● Work instruction: Reproduce the entries that follow, exactly and in full.

(Dataset entries)
******************************

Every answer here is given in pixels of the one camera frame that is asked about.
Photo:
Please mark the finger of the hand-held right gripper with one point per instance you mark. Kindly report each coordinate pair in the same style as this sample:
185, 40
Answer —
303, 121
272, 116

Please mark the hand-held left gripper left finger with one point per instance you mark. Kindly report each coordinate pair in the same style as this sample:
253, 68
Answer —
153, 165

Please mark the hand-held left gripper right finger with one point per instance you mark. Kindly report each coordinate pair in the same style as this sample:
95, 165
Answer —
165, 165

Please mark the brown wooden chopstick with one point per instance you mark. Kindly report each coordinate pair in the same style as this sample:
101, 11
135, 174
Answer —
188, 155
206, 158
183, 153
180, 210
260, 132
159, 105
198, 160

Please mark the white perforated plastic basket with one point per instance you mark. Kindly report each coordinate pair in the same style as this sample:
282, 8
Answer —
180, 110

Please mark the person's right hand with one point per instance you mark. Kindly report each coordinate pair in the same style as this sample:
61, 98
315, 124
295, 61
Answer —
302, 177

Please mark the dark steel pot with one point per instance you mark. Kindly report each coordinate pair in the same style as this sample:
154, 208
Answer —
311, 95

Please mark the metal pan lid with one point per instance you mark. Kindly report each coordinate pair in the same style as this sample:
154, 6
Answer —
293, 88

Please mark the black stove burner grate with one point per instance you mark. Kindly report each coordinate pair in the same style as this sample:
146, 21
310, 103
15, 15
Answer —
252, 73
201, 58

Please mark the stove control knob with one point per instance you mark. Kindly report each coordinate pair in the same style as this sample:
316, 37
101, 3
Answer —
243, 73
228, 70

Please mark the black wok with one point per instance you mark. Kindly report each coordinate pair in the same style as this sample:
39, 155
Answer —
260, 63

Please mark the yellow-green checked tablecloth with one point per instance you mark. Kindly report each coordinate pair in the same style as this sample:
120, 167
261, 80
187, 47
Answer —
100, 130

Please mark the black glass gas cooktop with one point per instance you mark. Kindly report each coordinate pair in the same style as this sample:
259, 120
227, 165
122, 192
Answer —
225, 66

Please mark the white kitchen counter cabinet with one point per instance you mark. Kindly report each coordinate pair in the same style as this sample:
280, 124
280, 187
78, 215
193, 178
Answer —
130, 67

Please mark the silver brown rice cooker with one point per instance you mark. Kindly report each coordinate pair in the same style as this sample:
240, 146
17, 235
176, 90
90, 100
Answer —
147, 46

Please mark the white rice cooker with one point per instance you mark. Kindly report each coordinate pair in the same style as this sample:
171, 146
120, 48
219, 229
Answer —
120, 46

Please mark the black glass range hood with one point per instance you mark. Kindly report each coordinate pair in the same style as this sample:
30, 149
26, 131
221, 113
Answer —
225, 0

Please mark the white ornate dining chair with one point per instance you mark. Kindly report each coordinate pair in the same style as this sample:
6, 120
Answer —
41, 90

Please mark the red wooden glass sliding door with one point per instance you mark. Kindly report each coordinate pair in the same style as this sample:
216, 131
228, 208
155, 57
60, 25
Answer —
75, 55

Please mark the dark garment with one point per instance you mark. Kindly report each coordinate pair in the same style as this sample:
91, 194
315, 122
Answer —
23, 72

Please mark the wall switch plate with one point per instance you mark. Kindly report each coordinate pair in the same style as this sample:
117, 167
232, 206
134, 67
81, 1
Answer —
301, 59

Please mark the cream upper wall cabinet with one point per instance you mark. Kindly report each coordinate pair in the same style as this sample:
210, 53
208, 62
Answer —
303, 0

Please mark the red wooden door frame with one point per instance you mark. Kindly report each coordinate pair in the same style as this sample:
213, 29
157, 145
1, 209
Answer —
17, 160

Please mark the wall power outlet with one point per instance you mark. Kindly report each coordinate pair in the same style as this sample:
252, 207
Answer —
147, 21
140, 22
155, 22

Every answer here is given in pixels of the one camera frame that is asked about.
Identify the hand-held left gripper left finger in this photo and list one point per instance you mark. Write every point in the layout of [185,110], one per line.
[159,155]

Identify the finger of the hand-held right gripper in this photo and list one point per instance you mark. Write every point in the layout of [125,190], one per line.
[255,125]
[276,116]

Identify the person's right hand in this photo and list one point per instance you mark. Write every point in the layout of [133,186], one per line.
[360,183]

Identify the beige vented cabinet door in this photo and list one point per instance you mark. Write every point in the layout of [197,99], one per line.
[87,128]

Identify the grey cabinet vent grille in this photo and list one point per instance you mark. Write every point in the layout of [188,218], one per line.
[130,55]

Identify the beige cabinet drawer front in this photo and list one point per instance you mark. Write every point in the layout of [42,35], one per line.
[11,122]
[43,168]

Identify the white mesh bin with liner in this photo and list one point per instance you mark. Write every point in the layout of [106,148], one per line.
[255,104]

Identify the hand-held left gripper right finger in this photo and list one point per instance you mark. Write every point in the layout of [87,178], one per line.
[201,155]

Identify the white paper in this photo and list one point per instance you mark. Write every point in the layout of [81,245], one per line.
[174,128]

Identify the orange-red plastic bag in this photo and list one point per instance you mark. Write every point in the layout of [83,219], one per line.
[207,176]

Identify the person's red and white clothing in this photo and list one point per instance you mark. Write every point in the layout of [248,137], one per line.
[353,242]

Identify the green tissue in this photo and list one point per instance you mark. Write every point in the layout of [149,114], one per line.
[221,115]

******************************

● Task response:
Every answer here is given in pixels of the one camera frame that is asked about.
Photo:
Please mark the finger of the hand-held right gripper with one point per instance you mark. Kindly report each coordinate pair in the same style as this sample:
185, 40
Answer —
303, 121
272, 116

Please mark the hand-held left gripper left finger with one point per instance you mark. Kindly report each coordinate pair in the same style as this sample:
253, 68
Answer —
153, 165

Please mark the hand-held left gripper right finger with one point per instance you mark. Kindly report each coordinate pair in the same style as this sample:
95, 165
Answer —
165, 165

Please mark the brown wooden chopstick with one point per instance you mark. Kindly report each coordinate pair in the same style as this sample:
101, 11
135, 174
Answer —
188, 155
206, 158
183, 153
180, 210
260, 132
159, 105
198, 160

Please mark the white perforated plastic basket with one point per instance you mark. Kindly report each coordinate pair in the same style as this sample:
282, 8
Answer —
180, 110

Please mark the person's right hand with one point per instance you mark. Kindly report each coordinate pair in the same style as this sample:
61, 98
315, 124
295, 61
Answer —
302, 177

Please mark the dark steel pot with one point per instance you mark. Kindly report each coordinate pair in the same style as this sample:
154, 208
Answer —
311, 95

Please mark the metal pan lid with one point per instance you mark. Kindly report each coordinate pair in the same style as this sample:
154, 6
Answer —
293, 88

Please mark the black stove burner grate with one point per instance you mark. Kindly report each coordinate pair in the same style as this sample:
146, 21
310, 103
15, 15
Answer —
252, 73
201, 58

Please mark the stove control knob with one point per instance you mark. Kindly report each coordinate pair in the same style as this sample:
316, 37
101, 3
Answer —
243, 73
228, 70

Please mark the black wok with one point per instance you mark. Kindly report each coordinate pair in the same style as this sample:
39, 155
Answer —
260, 63

Please mark the yellow-green checked tablecloth with one point per instance you mark. Kindly report each coordinate pair in the same style as this sample:
120, 167
261, 80
187, 47
Answer —
100, 130

Please mark the black glass gas cooktop with one point per instance you mark. Kindly report each coordinate pair in the same style as this sample:
259, 120
227, 165
122, 192
Answer —
225, 66

Please mark the white kitchen counter cabinet with one point per instance you mark. Kindly report each coordinate pair in the same style as this sample:
280, 124
280, 187
78, 215
193, 178
Answer —
130, 67

Please mark the silver brown rice cooker with one point per instance you mark. Kindly report each coordinate pair in the same style as this sample:
240, 146
17, 235
176, 90
90, 100
Answer —
147, 46

Please mark the white rice cooker with one point per instance you mark. Kindly report each coordinate pair in the same style as this sample:
171, 146
120, 48
219, 229
Answer —
120, 46

Please mark the black glass range hood with one point per instance you mark. Kindly report each coordinate pair in the same style as this sample:
30, 149
26, 131
221, 113
Answer —
225, 0

Please mark the white ornate dining chair with one point per instance you mark. Kindly report each coordinate pair in the same style as this sample:
6, 120
Answer —
41, 90

Please mark the red wooden glass sliding door with one point per instance you mark. Kindly report each coordinate pair in the same style as this sample:
216, 131
228, 208
155, 57
60, 25
Answer —
75, 55

Please mark the dark garment with one point per instance you mark. Kindly report each coordinate pair in the same style as this sample:
91, 194
315, 122
Answer —
23, 72

Please mark the wall switch plate with one point per instance you mark. Kindly report each coordinate pair in the same style as this sample:
117, 167
232, 206
134, 67
81, 1
Answer —
301, 59

Please mark the cream upper wall cabinet with one point per instance you mark. Kindly report each coordinate pair in the same style as this sample:
210, 53
208, 62
Answer —
303, 0

Please mark the red wooden door frame with one point per instance you mark. Kindly report each coordinate pair in the same style as this sample:
213, 29
157, 145
1, 209
Answer —
17, 160

Please mark the wall power outlet with one point per instance you mark. Kindly report each coordinate pair in the same style as this sample:
252, 207
Answer —
147, 21
140, 22
155, 22

Every answer here is given in pixels of the one camera frame that is asked about.
Identify the hand-held left gripper left finger in this photo and list one point per instance you mark. Write every point in the layout of [185,110], one per line.
[159,155]

Identify the finger of the hand-held right gripper in this photo and list one point per instance you mark. Write every point in the layout of [125,190], one per line.
[255,125]
[276,116]

Identify the person's right hand in this photo and list one point per instance you mark. Write every point in the layout of [133,186], one per line.
[360,183]

Identify the beige vented cabinet door in this photo and list one point per instance you mark. Write every point in the layout of [197,99], one per line.
[87,128]

Identify the grey cabinet vent grille in this photo and list one point per instance you mark. Write every point in the layout of [188,218], one per line.
[130,55]

Identify the beige cabinet drawer front in this photo and list one point per instance you mark. Write every point in the layout of [42,35], one per line.
[11,122]
[43,168]

Identify the white mesh bin with liner in this photo and list one point per instance you mark. Write every point in the layout of [106,148], one per line.
[255,104]

Identify the hand-held left gripper right finger in this photo and list one point per instance you mark. Write every point in the layout of [87,178], one per line.
[201,155]

Identify the white paper in this photo and list one point per instance you mark. Write every point in the layout of [81,245], one per line.
[174,128]

Identify the orange-red plastic bag in this photo and list one point per instance you mark. Write every point in the layout of [83,219], one per line.
[207,176]

Identify the person's red and white clothing in this photo and list one point per instance you mark. Write every point in the layout of [248,137], one per line.
[353,242]

Identify the green tissue in this photo and list one point per instance you mark. Write every point in the layout of [149,114], one per line.
[221,115]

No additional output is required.